Sinodalità in clausura

Dopo otto anni le clarisse sono tornate ad abitare il monastero di Santa Rosa a Viterbo. Ma non da sole. Accanto a loro, altre suore e laiche e laici danno vita a una comunità sostenuta da uno spirito sinodale, al servizio del Vangelo.
21 Novembre 2025 | di

Poco più di un anno fa hanno lasciato l’Umbria, regione in cui sono presenti da secoli, e si sono incamminate verso Viterbo, nel Lazio, dove l’antico santuario di Santa Rosa aspettava fiducioso il ritorno delle consorelle della Santa.

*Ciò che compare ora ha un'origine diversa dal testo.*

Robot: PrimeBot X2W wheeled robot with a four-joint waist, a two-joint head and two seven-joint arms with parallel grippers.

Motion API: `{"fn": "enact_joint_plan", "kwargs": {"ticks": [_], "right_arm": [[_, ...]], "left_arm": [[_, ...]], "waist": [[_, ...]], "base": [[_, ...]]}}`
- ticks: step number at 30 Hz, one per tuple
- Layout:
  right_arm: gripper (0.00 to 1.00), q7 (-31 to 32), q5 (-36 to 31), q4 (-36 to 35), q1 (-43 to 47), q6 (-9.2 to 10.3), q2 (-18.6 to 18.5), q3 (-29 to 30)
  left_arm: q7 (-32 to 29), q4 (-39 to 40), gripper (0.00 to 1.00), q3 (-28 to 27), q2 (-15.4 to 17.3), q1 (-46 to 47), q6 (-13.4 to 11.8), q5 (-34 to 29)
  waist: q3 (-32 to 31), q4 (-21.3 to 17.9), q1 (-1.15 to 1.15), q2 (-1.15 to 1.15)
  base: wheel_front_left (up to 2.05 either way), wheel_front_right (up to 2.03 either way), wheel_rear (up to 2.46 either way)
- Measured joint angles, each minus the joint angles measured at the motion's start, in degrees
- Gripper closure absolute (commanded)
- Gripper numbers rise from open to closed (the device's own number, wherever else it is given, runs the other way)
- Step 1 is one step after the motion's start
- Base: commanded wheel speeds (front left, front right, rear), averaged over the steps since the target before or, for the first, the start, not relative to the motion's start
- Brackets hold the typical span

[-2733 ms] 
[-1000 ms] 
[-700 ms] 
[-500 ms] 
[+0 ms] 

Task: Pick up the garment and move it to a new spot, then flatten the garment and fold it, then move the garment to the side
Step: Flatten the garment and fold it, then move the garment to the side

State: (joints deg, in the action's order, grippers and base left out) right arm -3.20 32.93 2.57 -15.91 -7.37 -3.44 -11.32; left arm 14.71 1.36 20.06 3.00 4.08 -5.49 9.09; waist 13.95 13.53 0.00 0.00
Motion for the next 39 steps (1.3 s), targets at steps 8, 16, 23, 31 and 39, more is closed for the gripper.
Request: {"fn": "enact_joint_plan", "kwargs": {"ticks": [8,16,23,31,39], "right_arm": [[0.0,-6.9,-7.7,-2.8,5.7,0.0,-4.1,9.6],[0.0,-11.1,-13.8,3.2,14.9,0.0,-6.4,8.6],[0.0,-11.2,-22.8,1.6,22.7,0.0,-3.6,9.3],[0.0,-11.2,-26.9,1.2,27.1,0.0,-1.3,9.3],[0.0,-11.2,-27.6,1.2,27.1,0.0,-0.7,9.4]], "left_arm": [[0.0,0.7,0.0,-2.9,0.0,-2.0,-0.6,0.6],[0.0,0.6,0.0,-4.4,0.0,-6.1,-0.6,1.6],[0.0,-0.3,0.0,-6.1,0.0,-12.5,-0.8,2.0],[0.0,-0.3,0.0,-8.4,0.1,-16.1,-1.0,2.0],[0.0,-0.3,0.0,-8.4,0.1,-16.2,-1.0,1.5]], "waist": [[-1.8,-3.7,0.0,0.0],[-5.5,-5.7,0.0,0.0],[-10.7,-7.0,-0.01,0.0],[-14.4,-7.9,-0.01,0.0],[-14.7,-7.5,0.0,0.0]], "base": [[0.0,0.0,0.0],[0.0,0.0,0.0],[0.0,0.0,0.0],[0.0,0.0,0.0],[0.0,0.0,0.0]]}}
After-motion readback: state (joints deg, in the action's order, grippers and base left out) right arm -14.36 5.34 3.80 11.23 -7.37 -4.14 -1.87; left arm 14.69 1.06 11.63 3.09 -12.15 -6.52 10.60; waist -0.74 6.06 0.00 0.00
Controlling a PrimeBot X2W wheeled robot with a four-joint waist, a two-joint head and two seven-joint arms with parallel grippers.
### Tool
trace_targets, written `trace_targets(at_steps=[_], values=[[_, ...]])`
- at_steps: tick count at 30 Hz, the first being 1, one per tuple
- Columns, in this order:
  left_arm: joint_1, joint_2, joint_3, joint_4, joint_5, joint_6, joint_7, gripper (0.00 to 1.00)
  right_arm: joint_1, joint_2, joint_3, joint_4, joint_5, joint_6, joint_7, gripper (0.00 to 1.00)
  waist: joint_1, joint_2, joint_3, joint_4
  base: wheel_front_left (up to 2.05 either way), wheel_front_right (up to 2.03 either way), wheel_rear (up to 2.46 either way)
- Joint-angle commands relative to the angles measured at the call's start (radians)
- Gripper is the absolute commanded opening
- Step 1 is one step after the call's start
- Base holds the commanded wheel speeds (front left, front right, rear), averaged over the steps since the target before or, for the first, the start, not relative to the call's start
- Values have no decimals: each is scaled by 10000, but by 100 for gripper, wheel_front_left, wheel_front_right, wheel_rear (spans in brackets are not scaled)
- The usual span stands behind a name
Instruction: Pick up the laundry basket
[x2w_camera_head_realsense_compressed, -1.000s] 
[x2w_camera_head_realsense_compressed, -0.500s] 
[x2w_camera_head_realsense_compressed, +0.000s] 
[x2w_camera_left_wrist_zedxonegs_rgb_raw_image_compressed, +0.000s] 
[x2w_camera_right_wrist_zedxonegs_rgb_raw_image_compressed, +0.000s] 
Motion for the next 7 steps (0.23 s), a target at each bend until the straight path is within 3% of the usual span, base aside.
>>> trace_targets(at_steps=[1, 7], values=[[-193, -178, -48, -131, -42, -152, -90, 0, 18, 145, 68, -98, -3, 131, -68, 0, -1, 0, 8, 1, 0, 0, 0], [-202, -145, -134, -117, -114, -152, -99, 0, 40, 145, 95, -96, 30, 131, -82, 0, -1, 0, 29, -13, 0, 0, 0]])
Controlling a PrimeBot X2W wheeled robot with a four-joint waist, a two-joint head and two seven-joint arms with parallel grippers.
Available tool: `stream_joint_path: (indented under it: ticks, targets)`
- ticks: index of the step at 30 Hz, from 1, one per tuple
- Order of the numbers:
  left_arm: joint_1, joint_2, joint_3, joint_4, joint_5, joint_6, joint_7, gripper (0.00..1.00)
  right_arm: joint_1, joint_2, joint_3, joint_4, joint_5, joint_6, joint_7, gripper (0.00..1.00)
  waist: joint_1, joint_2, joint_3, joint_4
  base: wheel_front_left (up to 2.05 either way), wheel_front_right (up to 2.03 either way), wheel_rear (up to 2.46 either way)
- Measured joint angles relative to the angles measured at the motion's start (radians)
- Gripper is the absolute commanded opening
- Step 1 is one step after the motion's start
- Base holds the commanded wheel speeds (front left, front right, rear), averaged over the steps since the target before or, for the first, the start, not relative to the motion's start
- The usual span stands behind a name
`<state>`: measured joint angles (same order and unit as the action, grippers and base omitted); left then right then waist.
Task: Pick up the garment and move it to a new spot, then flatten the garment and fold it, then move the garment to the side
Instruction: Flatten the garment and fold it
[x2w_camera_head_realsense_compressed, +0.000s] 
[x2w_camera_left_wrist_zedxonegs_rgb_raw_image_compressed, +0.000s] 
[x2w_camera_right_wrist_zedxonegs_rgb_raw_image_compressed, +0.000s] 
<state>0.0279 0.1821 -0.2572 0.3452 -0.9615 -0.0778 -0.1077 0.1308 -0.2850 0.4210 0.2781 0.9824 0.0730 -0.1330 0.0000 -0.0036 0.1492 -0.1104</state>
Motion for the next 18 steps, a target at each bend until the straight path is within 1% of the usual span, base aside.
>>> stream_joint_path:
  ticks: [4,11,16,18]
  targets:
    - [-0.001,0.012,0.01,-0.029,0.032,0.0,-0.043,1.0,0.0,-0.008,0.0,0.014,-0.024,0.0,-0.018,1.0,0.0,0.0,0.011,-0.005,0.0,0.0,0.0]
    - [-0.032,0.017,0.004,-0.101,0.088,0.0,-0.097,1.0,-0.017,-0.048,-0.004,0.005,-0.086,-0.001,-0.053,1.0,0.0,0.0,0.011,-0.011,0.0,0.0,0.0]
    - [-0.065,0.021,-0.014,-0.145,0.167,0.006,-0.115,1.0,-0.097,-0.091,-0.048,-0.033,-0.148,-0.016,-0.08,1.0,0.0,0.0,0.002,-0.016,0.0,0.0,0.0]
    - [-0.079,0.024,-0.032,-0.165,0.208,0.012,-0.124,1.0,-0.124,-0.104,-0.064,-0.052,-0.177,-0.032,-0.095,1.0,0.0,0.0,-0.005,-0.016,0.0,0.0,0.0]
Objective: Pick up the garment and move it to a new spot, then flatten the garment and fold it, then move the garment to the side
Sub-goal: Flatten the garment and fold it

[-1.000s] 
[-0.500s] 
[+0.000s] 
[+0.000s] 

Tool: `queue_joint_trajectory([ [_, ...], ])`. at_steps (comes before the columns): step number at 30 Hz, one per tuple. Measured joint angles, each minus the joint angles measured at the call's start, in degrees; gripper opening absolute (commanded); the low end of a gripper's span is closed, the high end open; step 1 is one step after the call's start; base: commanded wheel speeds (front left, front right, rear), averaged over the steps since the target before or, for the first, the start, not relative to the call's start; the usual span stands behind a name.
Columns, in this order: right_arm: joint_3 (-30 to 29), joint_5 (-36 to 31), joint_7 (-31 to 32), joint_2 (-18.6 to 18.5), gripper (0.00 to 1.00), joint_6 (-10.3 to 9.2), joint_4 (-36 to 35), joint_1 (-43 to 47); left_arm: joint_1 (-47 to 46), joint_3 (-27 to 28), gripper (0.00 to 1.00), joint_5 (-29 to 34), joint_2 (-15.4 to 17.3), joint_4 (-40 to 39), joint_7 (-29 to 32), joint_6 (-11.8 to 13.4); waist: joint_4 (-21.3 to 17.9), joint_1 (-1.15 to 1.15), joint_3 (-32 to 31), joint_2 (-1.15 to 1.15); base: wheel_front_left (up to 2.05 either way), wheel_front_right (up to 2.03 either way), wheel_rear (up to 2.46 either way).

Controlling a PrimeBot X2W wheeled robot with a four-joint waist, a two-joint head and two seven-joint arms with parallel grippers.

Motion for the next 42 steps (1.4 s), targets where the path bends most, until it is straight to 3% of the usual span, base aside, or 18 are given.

Le clarisse di Città di Castello (PG), con coraggio e buona volontà, alla vigilia dell’Anno santo, hanno così deciso di farsi pellegrine, per riaccendere la luce della vita clariana in quel monastero – nel cuore dell’antica città dei Papi – che custodisce le spoglie di una santa umile e piccola come Rosa. In effetti, le Sorelle povere di Santa Chiara avevano lasciato Viterbo nel 2016 (al loro posto, ad assicurare l’accoglienza dei pellegrini e la cura delle strutture, era stata una comunità di suore alcantarine): una assenza imposta, non senza dolore, dal loro ridotto numero e dall’età avanzata. I viterbesi, e i devoti della santa, avevano accolto con molto dolore quella inevitabile soluzione, ma la speranza era rimasta sempre accesa, come una piccola fiaccola che non si spegne. 

A dare consistenza a quella luce e a quella speranza, tornando ad assicurare la presenza clariana a Viterbo, proprio alla vigilia del Giubileo dedicato alla Speranza, ci hanno pensato le Clarisse Urbaniste del monastero di Santa Cecilia a Città di Castello. Le dodici sorelle, tra le quali un buon numero di giovani, guidate dalla dinamica abbadessa, madre Carmela Salvato, dopo un lungo discernimento, hanno maturato l’idea di un trasferimento dell’intera comunità dall’Umbria al Lazio, per ridonare vita a uno dei monasteri più antichi e significativi del loro Ordine, accogliendo anche il forte desiderio della Federazione delle Clarisse Urbaniste d’Italia, la cui presidente, madre Damiana Ardesi, aveva incoraggiato l’arrivo di una nuova comunità di sorelle nel monastero di Viterbo. Un’idea che ha poi preso i tratti della concretezza nel marzo dell’anno scorso, quando, non senza emozione, l’ultima clarissa ha lasciato lo storico monastero castellano di Via della Fraternità, nel cuore della cittadina umbra, chiudendo dall’esterno, per l’ultima volta, una porta che al suo interno custodisce un’esperienza spirituale e ascetica ricca di sei secoli di storia, per continuare a Viterbo un’altra storia, fatta di santità e preghiera, lavoro e fraternità. 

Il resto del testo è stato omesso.